◆ **WHAT THE EXERCISE ASKS**:
Repeat the data in full and exactly. Leave the pictures out.
== Segment start ==
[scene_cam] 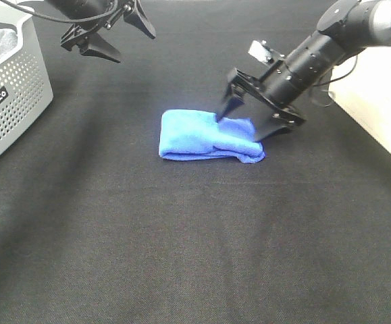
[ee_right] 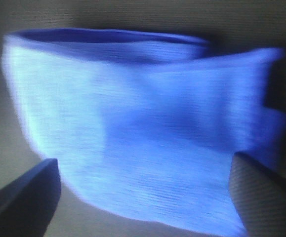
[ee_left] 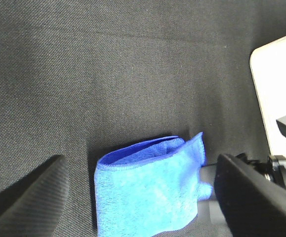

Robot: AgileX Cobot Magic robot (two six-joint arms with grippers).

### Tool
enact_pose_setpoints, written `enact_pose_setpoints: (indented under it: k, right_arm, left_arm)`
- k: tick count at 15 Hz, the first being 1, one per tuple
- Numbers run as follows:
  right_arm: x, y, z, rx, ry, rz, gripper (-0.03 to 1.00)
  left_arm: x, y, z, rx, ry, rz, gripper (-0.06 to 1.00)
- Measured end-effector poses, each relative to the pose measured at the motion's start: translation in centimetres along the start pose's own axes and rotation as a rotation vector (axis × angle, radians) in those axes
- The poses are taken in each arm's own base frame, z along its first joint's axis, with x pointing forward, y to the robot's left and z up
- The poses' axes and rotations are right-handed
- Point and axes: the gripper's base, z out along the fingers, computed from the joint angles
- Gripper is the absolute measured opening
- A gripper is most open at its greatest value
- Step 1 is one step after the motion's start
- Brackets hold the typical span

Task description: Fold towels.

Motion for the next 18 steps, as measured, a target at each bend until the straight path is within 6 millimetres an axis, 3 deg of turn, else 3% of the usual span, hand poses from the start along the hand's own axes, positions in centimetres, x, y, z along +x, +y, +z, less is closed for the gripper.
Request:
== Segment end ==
◆ **OUTPUT OF THE EXERCISE**:
[scene_cam] 
[ee_right] 
[ee_left] 

Robot: AgileX Cobot Magic robot (two six-joint arms with grippers).

### Tool
enact_pose_setpoints, written `enact_pose_setpoints: (indented under it: k, right_arm, left_arm)`
- k: tick count at 15 Hz, the first being 1, one per tuple
- Numbers run as follows:
  right_arm: x, y, z, rx, ry, rz, gripper (-0.03 to 1.00)
  left_arm: x, y, z, rx, ry, rz, gripper (-0.06 to 1.00)
- Measured end-effector poses, each relative to the pose measured at the motion's start: translation in centimetres along the start pose's own axes and rotation as a rotation vector (axis × angle, radians) in those axes
- The poses are taken in each arm's own base frame, z along its first joint's axis, with x pointing forward, y to the robot's left and z up
- The poses' axes and rotations are right-handed
- Point and axes: the gripper's base, z out along the fingers, computed from the joint angles
- Gripper is the absolute measured opening
- A gripper is most open at its greatest value
- Step 1 is one step after the motion's start
- Brackets hold the typical span

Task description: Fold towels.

Motion for the next 18 steps, as measured, a target at each bend until the straight path is within 6 millimetres an axis, 3 deg of turn, else 3% of the usual span, hand poses from the start along the hand's own axes, positions in centimetres, x, y, z along +x, +y, +z, less is closed for the gripper.
Request:

No further output is needed here.